Clients of cloud hosts also have a responsibility to choose a host wisely. They should do everything in their power to make sure the host they choose complies with the law. They also have a responsibility to notify their data hosts of the type of data they will be storing, so any relevant laws and procedures can be followed.

It can be tempting for hosting companies to sell data. While they usually promise to keep data private, there are still legal things they can do with that data. This means clients should read the fine print carefully and know what the host can and can't do with their data. Selling personal contact information about employees, for example, could be very profitable, but most client companies wouldn't agree to their host doing that. There are sneakier things they can do however. While they might not be able to directly sell the data they host, they might be able to sell metadata, or data about the data. This means that they don't directly sell the names of a corporation's employees, but they can sell information about how many employees they have, how often employees access the data, and other relevant information. This metadata has limited uses, but it could be of interest to a company's competitors. 
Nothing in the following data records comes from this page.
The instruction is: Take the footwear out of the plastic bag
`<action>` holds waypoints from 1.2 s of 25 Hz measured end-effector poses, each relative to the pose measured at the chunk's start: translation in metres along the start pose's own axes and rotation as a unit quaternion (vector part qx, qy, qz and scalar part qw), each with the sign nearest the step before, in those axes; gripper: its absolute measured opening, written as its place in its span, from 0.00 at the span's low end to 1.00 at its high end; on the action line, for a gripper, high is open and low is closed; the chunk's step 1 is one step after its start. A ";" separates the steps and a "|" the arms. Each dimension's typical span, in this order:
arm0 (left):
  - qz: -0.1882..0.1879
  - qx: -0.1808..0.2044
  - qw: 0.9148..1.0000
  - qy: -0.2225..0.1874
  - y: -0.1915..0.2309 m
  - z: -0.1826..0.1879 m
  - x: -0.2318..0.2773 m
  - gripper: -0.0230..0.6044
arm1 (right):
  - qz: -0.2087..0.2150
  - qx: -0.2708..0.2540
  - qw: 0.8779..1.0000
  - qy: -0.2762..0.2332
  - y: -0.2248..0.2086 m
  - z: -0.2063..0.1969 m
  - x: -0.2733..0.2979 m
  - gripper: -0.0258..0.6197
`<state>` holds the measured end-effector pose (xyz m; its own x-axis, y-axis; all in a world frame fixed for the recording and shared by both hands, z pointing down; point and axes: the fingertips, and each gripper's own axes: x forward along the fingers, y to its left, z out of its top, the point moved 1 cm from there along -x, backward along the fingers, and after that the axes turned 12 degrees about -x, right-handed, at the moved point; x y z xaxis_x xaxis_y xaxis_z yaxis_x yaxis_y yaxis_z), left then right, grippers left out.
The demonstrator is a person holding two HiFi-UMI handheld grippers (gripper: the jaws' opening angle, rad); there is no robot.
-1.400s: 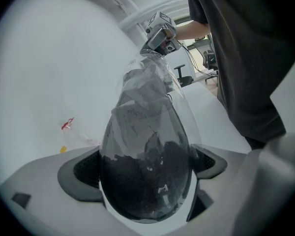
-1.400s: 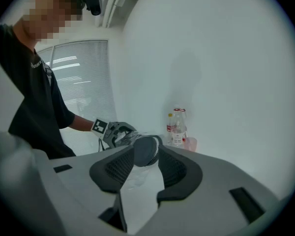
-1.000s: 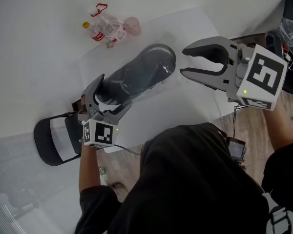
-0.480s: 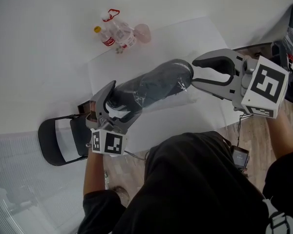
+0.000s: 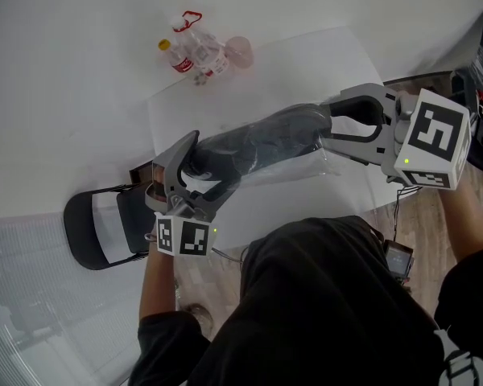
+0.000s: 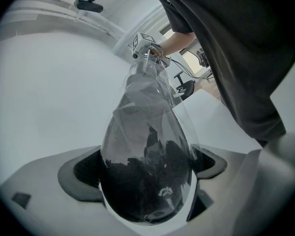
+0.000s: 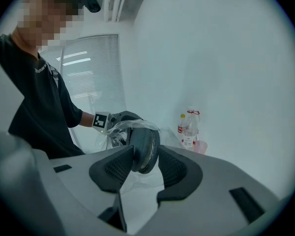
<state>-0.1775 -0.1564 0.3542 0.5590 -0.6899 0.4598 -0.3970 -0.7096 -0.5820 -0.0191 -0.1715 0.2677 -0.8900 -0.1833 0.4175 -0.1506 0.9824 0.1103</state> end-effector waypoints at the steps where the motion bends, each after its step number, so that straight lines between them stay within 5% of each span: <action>1: 0.000 0.002 1.000 -0.001 0.000 0.001 0.001 0.95 | 0.005 0.001 1.000 0.002 0.001 0.000 0.002 0.30; 7: 0.006 0.021 1.000 -0.001 -0.003 0.002 0.004 0.95 | 0.012 0.003 0.999 0.033 0.001 -0.004 0.009 0.29; 15: 0.009 0.027 0.999 -0.025 -0.004 0.008 0.000 0.95 | -0.030 -0.019 0.998 0.050 -0.011 -0.006 0.004 0.30; 26: 0.026 0.041 0.999 0.024 -0.001 -0.008 0.007 0.94 | 0.088 -0.015 0.994 0.057 0.025 -0.005 0.008 0.26; 30: 0.023 0.056 0.998 0.019 -0.007 -0.005 0.008 0.94 | 0.097 -0.026 0.990 0.099 0.027 -0.018 0.014 0.26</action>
<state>-0.1737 -0.1573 0.3653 0.5134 -0.7275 0.4552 -0.3365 -0.6586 -0.6730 -0.0275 -0.1486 0.2926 -0.7970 -0.0001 0.6040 0.0413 0.9977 0.0545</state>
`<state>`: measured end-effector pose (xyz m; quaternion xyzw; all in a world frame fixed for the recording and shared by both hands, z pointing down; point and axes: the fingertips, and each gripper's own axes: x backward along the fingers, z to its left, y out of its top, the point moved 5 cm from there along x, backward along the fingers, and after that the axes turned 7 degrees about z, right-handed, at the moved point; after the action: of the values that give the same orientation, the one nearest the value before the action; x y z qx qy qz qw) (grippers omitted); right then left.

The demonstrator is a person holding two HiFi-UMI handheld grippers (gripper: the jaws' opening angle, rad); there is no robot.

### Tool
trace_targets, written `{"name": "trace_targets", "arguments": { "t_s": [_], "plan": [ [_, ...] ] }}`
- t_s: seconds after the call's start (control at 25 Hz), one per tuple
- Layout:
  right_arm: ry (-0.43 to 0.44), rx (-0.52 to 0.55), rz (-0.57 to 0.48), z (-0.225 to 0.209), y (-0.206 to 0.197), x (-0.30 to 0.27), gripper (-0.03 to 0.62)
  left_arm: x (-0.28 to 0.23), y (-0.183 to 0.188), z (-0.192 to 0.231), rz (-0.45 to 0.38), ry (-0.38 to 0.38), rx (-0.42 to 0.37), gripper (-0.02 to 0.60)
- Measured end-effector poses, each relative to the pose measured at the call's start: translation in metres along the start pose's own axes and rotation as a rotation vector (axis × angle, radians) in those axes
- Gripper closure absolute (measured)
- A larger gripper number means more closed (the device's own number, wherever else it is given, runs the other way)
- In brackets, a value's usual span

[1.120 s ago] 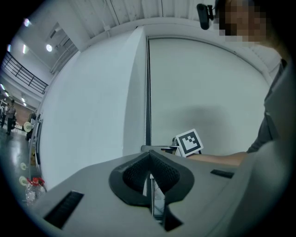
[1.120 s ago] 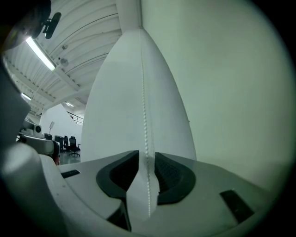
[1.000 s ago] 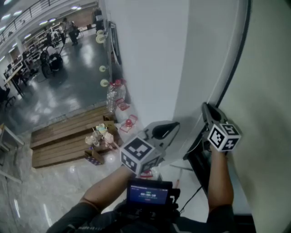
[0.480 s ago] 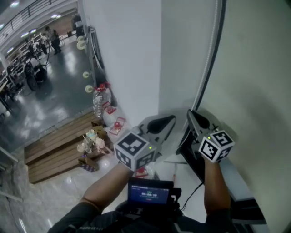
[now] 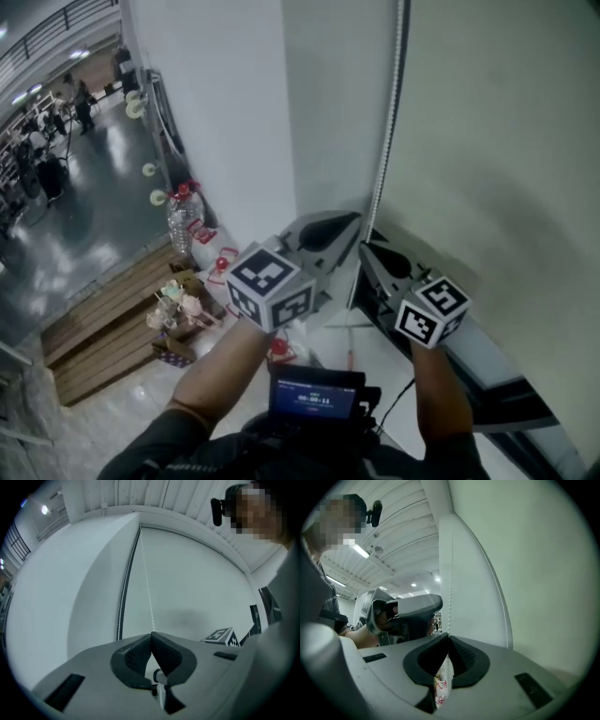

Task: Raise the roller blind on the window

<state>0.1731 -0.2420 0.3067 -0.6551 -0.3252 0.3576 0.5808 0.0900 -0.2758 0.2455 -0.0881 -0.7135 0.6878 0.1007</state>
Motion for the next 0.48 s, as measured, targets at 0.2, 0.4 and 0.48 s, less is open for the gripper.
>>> {"name": "trace_targets", "arguments": {
  "t_s": [0.2, 0.4, 0.48],
  "plan": [
    [0.000, -0.002, -0.004, 0.012, -0.001, 0.006, 0.594, -0.009, 0.016, -0.014, -0.006, -0.074, -0.015, 0.463],
    [-0.009, -0.008, 0.003, 0.016, -0.004, 0.009, 0.594, -0.014, 0.014, -0.011, 0.017, -0.055, -0.004, 0.474],
    [-0.010, -0.013, 0.005, 0.017, -0.003, 0.009, 0.595, -0.014, 0.011, -0.011, 0.023, -0.056, -0.006, 0.519]
  ]
}}
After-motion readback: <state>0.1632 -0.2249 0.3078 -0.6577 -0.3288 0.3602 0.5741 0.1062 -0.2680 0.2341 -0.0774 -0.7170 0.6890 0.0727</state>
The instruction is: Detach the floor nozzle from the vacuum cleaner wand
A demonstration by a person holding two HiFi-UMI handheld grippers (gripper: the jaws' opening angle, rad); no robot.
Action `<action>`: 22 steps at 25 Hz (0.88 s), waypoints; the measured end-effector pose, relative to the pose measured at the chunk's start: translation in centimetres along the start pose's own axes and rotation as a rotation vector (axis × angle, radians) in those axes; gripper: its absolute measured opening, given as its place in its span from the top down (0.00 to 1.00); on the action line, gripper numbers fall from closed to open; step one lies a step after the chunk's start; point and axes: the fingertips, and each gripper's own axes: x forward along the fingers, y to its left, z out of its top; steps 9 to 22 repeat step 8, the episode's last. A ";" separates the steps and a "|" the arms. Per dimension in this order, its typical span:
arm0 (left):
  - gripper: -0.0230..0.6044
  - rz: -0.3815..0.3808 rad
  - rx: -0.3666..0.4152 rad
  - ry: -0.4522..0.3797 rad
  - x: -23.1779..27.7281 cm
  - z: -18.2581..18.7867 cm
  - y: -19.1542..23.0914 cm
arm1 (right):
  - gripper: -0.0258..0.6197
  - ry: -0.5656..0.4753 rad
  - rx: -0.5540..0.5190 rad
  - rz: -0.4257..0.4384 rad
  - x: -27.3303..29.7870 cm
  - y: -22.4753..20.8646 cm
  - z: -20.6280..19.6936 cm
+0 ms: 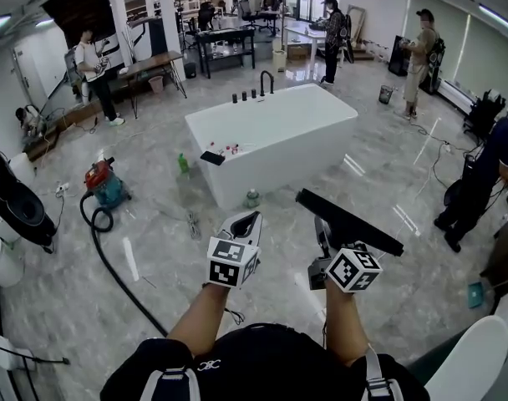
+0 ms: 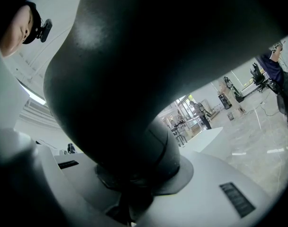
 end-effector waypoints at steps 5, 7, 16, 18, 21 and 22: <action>0.95 0.009 -0.011 -0.004 -0.4 0.2 -0.4 | 0.82 0.010 -0.004 0.017 -0.1 0.2 0.4; 0.95 0.007 -0.018 0.008 -0.7 -0.3 -0.9 | 0.82 0.030 0.004 0.023 -0.5 0.4 0.1; 0.95 0.006 -0.022 0.015 -1.0 -0.6 -1.1 | 0.82 0.041 0.008 0.027 -0.6 0.5 -0.1; 0.95 0.006 -0.022 0.015 -1.0 -0.6 -1.1 | 0.82 0.041 0.008 0.027 -0.6 0.5 -0.1; 0.95 0.006 -0.022 0.015 -1.0 -0.6 -1.1 | 0.82 0.041 0.008 0.027 -0.6 0.5 -0.1; 0.95 0.006 -0.022 0.015 -1.0 -0.6 -1.1 | 0.82 0.041 0.008 0.027 -0.6 0.5 -0.1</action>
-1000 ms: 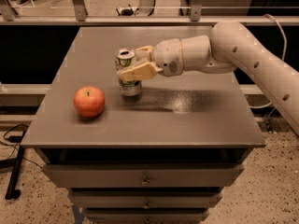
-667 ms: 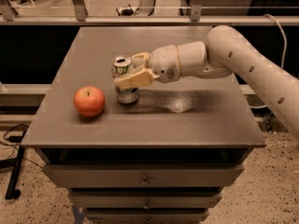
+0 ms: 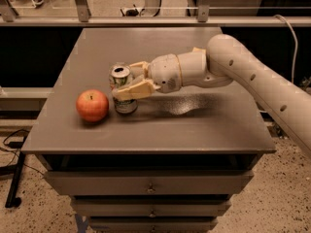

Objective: Move 7up can near apple

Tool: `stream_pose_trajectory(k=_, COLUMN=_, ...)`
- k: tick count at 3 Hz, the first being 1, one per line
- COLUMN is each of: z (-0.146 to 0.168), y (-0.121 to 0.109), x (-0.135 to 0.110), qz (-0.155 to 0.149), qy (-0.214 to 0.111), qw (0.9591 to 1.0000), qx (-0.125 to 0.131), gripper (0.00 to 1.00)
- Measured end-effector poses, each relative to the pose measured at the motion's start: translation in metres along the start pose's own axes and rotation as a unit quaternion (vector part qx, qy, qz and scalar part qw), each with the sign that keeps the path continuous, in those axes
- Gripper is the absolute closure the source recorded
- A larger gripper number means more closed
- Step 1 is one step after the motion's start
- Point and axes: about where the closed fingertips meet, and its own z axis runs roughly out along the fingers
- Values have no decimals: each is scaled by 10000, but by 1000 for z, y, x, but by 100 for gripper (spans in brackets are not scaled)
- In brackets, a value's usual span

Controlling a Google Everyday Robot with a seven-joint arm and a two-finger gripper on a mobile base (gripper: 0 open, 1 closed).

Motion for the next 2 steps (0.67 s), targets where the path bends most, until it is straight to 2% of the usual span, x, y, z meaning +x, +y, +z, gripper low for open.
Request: stream_pose_trajectory(k=2, z=-1, y=-1, x=-2, qz=-74, qy=4, qw=10000, qx=-39, gripper=15)
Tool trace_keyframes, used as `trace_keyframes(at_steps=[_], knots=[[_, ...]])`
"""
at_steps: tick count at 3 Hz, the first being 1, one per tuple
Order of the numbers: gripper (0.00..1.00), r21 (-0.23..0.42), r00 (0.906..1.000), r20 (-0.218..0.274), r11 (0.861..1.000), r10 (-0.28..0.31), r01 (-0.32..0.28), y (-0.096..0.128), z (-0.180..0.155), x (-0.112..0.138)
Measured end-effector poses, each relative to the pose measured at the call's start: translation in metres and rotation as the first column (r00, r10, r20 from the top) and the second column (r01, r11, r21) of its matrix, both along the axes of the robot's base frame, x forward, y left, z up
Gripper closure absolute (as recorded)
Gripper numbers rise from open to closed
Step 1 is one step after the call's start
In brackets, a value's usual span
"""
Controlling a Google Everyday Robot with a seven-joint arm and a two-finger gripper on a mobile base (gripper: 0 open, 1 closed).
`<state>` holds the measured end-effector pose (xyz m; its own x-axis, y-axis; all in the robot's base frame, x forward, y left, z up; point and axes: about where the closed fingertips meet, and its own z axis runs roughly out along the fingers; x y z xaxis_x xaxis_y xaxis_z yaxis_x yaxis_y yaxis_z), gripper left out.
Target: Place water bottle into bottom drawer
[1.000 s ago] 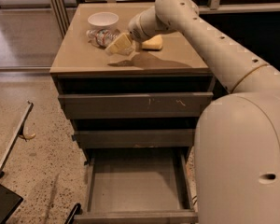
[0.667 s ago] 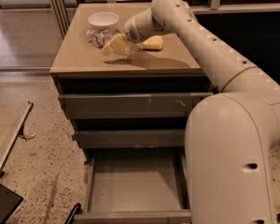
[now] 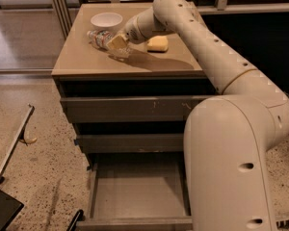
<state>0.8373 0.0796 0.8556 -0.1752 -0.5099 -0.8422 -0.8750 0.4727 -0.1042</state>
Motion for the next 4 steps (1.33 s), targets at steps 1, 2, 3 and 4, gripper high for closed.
trace_keyframes(at_steps=[1, 2, 3, 4], knots=[[0.74, -0.014, 0.9999, -0.008, 1.000, 0.015, -0.015, 0.002, -0.001, -0.001], [0.97, -0.043, 0.9986, -0.025, 0.998, 0.047, -0.049, 0.004, -0.004, -0.005], [1.00, -0.081, 0.9941, -0.047, 0.992, 0.097, -0.101, 0.007, -0.008, -0.012], [1.00, -0.111, 0.9913, -0.061, 0.986, 0.117, -0.123, -0.002, -0.007, -0.023]])
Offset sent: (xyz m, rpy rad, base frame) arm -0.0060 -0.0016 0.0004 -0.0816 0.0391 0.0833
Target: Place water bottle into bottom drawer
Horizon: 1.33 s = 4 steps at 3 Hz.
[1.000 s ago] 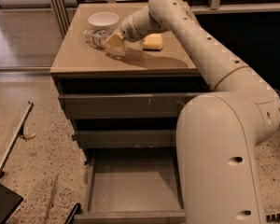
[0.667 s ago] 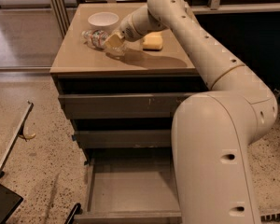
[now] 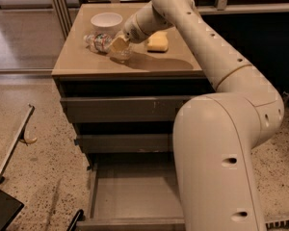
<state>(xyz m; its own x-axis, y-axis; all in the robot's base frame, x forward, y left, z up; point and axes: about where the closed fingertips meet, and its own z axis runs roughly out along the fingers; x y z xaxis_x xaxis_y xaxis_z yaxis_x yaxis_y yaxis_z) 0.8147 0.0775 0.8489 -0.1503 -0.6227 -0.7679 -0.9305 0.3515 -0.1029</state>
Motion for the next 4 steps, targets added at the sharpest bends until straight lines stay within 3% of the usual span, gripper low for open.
trace_keyframes(at_steps=[2, 3, 4], knots=[[1.00, 0.013, 0.9972, 0.066, 0.999, -0.035, 0.034, -0.045, 0.038, -0.045], [1.00, 0.062, 0.9960, 0.082, 0.998, -0.036, 0.031, -0.066, 0.046, -0.086], [1.00, 0.124, 0.9983, 0.059, 0.992, -0.006, -0.001, -0.094, 0.036, -0.134]])
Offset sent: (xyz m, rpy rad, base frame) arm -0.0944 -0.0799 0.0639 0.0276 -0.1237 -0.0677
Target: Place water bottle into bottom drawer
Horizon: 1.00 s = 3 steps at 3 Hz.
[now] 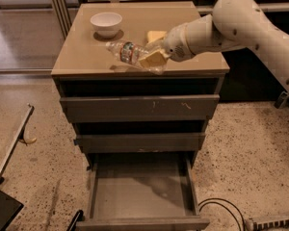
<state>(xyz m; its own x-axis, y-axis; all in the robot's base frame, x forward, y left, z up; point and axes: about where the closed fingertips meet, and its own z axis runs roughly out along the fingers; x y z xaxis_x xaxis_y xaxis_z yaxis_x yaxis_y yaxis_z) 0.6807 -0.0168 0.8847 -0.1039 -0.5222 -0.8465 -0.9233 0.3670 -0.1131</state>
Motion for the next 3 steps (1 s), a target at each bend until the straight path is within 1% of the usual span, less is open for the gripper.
trace_keyframes(at_steps=[1, 2, 3], knots=[[1.00, 0.060, 0.9975, -0.037, 0.996, 0.061, -0.059, -0.031, -0.022, -0.046], [1.00, 0.114, 0.9810, -0.108, 0.982, 0.161, -0.149, -0.053, -0.058, -0.091], [1.00, 0.130, 0.9314, -0.259, 0.965, 0.256, -0.229, -0.060, -0.114, -0.123]])
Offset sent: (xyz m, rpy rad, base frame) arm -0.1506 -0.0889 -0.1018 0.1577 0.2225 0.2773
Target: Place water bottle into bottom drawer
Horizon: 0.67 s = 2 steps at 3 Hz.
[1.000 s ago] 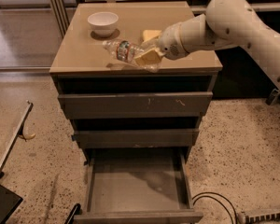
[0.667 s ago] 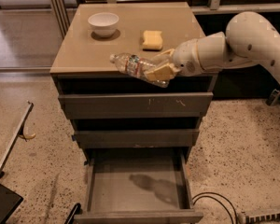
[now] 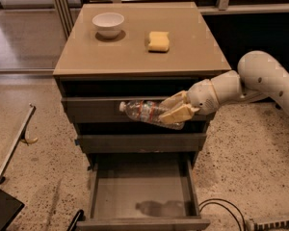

Looking Forward to the Future

Cloud hosting is still new, and many companies either recently started using these services or will start soon. It may take several years for appropriate standards of data privacy to be established. Smart cloud hosts will use this time to build a good reputation as secure and reliable hosts, and in the future the distinction between trustworthy and scam-laden data hosts will hopefully be clearer.

Using a dedicated hosting server may be the most secure option, as you have more control over that than a shared server. In general, the more control you have over your data, the safer it will be. If you're unsure of your host's privacy policy, review it with them. Make sure you are familiar with the full terms of service, and ask for changes where you feel it is appropriate. If you host is unwilling to grant you the privacy your data needs, then you may want to consider switching data hosts.